Por Legi y Juan Blanco.
Algo así surge cuando te invade la necesidad de irte, de dejarlo todo durante un tiempo para respirar un soplo de aire fresco. Y es que me estaba dando cuenta que, como una barca a la deriva, mi vida giraba en torno a cosas absurdas y dependía en todo momento de un reloj, un móvil, una bandeja de entrada plagada de e-mails y un estúpido perfil de Facebook, tuenti o chorradas por el estilo, y no quiero. Me niego a ser esclavo de todo ese circo sin sentido. No me da la gana. Por eso desplegamos un mapa y en vez de mirar al oriente o al oeste, por primera vez alzamos la vista y miramos al norte.
Lo que allí encontramos fue una tierra basta, salvaje y ancestral, plagada de silencio y quietud donde una paz inalterable se extiende a lo largo de toda la isla, desde las verdes praderas invadidas por ovejas hasta el último rincón a la falda de la montaña, donde las gentes se mueven despacio para que el frío no penetre por los agujeros de sus jerseys de lana.

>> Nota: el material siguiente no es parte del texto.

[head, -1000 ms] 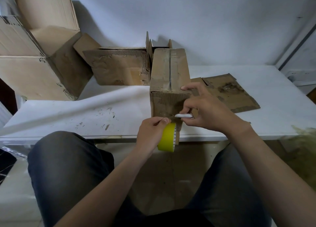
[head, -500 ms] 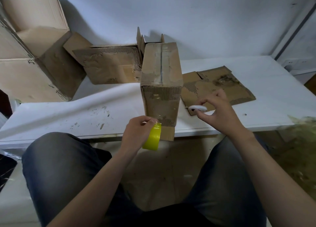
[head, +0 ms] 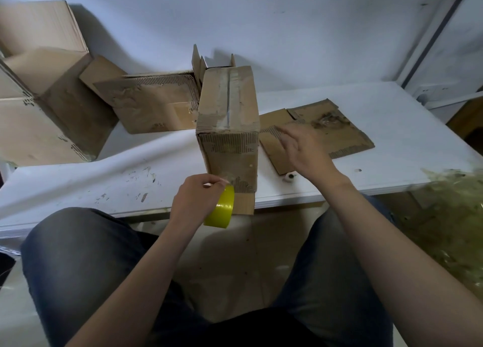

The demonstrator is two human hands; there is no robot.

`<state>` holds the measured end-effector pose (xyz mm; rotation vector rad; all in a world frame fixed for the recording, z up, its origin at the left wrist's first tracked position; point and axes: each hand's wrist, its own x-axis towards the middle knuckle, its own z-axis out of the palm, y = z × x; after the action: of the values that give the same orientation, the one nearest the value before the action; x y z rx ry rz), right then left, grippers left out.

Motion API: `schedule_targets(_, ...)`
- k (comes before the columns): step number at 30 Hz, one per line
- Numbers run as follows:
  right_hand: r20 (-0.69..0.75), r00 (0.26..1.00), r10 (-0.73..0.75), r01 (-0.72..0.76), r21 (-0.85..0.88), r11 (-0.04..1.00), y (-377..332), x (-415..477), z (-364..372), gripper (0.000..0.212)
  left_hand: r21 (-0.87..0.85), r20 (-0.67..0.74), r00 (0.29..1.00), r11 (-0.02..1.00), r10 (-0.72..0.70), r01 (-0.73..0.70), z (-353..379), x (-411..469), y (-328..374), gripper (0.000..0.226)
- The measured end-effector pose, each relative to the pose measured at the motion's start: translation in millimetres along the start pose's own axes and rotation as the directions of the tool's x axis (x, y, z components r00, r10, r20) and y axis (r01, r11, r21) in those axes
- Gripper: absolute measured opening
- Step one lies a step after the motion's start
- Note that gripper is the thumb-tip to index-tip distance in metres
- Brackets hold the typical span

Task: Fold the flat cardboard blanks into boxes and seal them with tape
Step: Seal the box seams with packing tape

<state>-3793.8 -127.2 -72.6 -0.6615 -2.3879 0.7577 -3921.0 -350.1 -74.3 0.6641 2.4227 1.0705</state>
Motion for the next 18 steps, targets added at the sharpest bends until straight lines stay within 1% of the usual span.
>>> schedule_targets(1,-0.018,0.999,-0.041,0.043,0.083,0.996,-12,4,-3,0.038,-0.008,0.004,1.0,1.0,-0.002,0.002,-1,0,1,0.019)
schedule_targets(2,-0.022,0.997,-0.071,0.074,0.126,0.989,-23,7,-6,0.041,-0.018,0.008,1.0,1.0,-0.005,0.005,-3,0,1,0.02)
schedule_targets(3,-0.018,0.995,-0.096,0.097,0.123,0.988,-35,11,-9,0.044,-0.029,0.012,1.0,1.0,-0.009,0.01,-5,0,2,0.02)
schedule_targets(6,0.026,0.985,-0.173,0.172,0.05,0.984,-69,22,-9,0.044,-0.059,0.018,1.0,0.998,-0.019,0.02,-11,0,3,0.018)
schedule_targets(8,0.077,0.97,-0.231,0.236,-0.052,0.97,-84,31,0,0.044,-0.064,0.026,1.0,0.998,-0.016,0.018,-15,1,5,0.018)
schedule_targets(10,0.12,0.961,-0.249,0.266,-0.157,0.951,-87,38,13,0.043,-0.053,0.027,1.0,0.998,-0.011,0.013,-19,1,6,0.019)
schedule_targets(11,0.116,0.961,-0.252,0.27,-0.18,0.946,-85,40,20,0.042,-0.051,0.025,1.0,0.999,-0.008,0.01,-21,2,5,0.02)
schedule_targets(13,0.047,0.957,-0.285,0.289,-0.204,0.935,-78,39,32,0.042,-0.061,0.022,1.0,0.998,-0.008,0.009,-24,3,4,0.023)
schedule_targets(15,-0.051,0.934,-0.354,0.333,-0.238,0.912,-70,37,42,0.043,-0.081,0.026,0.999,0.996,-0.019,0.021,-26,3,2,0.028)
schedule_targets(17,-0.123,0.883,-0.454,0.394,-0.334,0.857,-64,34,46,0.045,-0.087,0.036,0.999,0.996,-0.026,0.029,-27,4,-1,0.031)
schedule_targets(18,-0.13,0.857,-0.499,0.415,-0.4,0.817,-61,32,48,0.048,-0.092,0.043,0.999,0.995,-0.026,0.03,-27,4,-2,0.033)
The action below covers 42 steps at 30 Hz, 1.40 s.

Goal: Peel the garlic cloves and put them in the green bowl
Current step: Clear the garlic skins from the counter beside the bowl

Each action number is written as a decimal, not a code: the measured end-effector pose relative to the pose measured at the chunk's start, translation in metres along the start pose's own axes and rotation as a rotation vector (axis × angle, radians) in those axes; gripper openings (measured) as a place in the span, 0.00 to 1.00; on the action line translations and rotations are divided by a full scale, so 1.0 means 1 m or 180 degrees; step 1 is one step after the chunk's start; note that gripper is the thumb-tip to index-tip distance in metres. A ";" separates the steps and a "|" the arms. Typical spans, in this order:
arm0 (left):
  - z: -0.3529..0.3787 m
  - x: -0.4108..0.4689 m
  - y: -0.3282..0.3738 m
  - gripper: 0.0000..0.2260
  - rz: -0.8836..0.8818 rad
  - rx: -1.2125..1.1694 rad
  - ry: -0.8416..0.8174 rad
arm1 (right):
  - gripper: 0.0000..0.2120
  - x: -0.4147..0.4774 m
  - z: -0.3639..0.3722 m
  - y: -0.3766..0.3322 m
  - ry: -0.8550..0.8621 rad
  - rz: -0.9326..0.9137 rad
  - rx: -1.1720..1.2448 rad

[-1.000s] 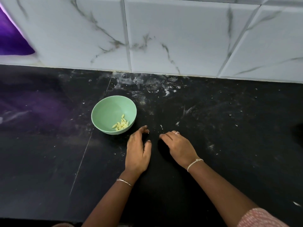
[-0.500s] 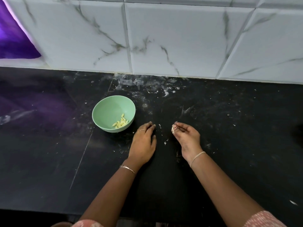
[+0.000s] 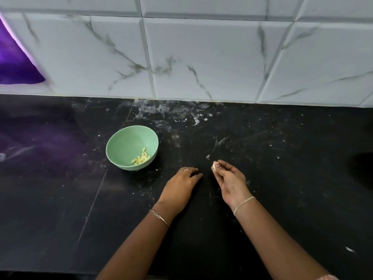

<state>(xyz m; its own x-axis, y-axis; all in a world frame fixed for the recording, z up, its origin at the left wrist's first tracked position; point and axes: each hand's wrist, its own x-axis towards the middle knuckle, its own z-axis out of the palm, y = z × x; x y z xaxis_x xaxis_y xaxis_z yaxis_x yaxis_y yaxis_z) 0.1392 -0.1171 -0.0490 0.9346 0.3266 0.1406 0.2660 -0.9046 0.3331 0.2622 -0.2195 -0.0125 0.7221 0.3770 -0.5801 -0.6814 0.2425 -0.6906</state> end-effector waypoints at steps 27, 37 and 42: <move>-0.075 -0.098 -0.009 0.08 -0.3118 -0.6062 0.1437 | 0.07 -0.106 0.064 0.076 -0.0915 0.0899 -0.0249; -0.124 -0.288 -0.085 0.08 -0.3482 -0.6189 0.2773 | 0.08 -0.217 0.126 0.223 -0.1785 0.1779 -0.0825; -0.118 -0.381 -0.115 0.07 -0.3896 -0.6244 0.3535 | 0.08 -0.256 0.143 0.309 -0.2037 0.2238 -0.1304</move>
<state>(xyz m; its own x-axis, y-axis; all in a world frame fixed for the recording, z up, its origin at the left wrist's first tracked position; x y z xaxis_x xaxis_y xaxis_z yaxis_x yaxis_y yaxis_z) -0.2755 -0.1053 -0.0306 0.0928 0.7441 -0.6616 -0.6452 0.5510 0.5293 -0.1504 -0.1136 -0.0160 -0.1034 0.7495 -0.6538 -0.7451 -0.4939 -0.4483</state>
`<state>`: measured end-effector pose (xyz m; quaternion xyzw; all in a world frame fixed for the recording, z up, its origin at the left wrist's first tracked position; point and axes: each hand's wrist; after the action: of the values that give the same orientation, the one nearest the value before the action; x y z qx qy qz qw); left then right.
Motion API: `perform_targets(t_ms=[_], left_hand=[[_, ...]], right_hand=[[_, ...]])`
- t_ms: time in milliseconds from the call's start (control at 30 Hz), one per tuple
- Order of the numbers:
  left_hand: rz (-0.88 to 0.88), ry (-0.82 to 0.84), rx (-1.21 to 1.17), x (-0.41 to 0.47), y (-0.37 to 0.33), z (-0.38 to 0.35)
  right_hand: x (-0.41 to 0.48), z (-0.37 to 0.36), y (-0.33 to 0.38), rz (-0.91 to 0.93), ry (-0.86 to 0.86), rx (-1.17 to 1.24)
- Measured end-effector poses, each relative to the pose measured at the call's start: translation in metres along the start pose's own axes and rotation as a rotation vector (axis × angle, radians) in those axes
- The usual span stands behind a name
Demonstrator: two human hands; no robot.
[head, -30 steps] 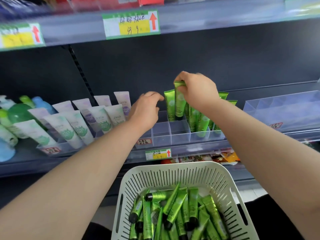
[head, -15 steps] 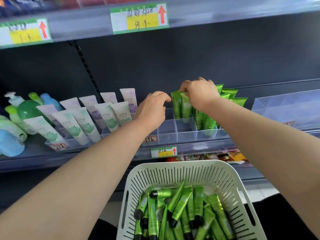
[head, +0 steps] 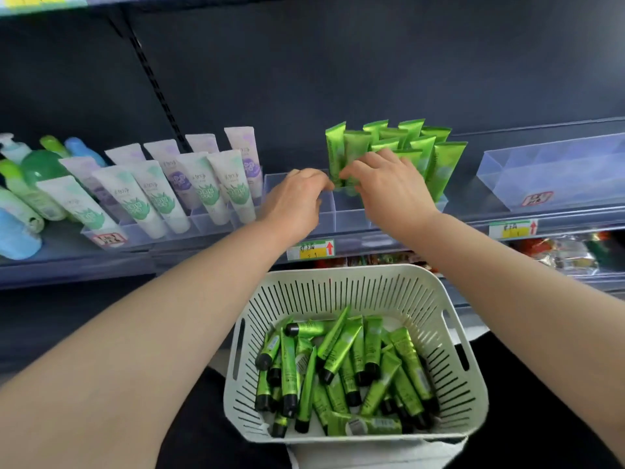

Bañado por el atlántico norte, éste es un lugar severo que vive a expensas del tiempo, y al no tener grandes cadenas montañosas, el viento se pasea a su antojo haciendo que en ocasiones sea imposible el caminar por las calles, de ahí que gran parte del tiempo la vida de estas gentes gire en torno a las discusiones sobre fútbol y rugby en la taberna.
La zona norte que nos alberga es como un «colage» bañado con mil matices verdes donde pequeños pueblos de casas bajas subsisten en armonía gracias a la ganadería y el pequeño comercio.
Mientras enfría mi taza de té aún hirviendo me doy cuenta que no hay sitio mejor para enterrar el estrés y aprender a volver a caminar despacio.
Toda esta armonía acogedora es la recompensa por renunciar a surfear en bañador o poder tirarte a tomar el sol en cualquier playa, ya que visitar este lugar supone afrontar la caída en picado, no de tus ahorros, sino de la temperatura que marca el termómetro. Cada vez que entrábamos al agua los ojos parecían salirse de sus órbitas, y tras el baño, un viento helado se abalanzaba como un puño implacable sobre nuestra flácida piel aún humeante de tanto neopreno. Sin embargo nada de esto nos pillaba por sorpresa ya que muchos nos llamaron locos por ir a soportar aún más frío después de haber pasado un invierno excepcionalmente duro como éste. Aún así el potencial de las olas y la cálida acogida de los locales, que en todo momento nos ofrecieron su mejor cara tanto dentro como fuera del agua, borraron cualquier vestigio de arrepentimiento en nuestra elección y nos hicieron conectar aún más con ese lugar que, debido a su crudeza, nunca va a conocer el significado de la palabra “masificación”.
La variedad de olas es inmensa con montones de reefs, divertidos beach breaks y puntas de gran potencial que se suceden a lo largo de toda esta costa salvaje y casi inexplorada en la que un poco de paciencia y unas buenas botas pueden alegrarte el día al encontrar una izquierda solitaria para ti y tus amigos.
Olvídate del mapa y las guías porque el descubrimiento de los mejores picos que hemos visto ha sido fruto de la equivocación. Y es que perderse es fácil ante la multitud de cruces y bifurcaciones a las que te llevarán los estrechos caminos que comunican la zona y en ocasiones pueden entorpecer la orientación. Pero como todo en la vida es una de cal y una de arena, los fondos rocosos están generalmente cubiertos de un manto de algas que se agradece a la hora de poder arriesgar un poco más sin jugarte demasiado el pellejo.
Por lo demás…lo siempre: ruinas de castillos dominando la vista de las olas; cisnes en el canal de entrada; vacas a pie de playa y, a la vuelta tras aterrizar de Dublín en barajas, un taxista que aprieta el claxon para que me apresure a cruzar. Sin embargo, lejos de mosquearme, se me escapa una sonrisa y no acelero el paso que ahora, lento, se asemeja al mecánico rumiar de las ovejas que he dejado en esos prados de allá arriba.